Temperance and Aunt Merce took as much care of her as she would allow;
but she preferred being alone most of the time. Thus she acquired
the fortitude of an Indian; pain could extort no groan from her.
It reacted on her temper, though, for after an attack she was
exasperating. Her invention was put to the rack to tease and offend.
I kept out of her way; if by chance she caught sight of me, she forced
me to hear the bitter truth of myself.

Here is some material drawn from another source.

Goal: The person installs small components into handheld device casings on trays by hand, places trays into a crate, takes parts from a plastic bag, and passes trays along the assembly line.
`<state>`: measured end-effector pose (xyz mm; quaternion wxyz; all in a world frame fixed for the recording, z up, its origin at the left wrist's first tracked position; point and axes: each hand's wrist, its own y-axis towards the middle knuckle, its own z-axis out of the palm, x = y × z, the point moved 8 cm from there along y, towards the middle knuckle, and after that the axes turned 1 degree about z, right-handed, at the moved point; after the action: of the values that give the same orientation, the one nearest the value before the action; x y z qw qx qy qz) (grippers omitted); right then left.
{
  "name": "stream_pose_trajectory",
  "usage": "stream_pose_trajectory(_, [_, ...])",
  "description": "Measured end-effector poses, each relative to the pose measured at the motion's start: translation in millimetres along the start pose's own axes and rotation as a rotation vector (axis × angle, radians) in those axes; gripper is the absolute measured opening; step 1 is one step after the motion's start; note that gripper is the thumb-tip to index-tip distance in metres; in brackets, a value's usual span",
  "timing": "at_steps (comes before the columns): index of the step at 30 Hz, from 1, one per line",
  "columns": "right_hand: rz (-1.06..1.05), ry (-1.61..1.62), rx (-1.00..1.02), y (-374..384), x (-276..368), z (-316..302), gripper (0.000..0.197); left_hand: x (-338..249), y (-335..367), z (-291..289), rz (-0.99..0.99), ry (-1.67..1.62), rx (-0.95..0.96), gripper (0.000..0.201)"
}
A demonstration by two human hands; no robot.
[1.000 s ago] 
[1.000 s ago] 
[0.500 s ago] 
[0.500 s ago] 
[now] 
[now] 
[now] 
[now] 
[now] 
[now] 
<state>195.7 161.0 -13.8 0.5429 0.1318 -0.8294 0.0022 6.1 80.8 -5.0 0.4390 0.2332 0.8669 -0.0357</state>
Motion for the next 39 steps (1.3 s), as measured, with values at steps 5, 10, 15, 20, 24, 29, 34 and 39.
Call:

Sometimes she examined me to
learn if I had improved by the means which father so _generously_
provided for me. "Is he not yet tired of his task?" she asked once.
And, "Do you carry everything before you, with your wide eyebrows and
sharp teeth? Temperance, where's the Buffon Dr. Snell sent me? I want
to classify Cass."

"I'll warrant you'll find her a sheep," Temperance replied.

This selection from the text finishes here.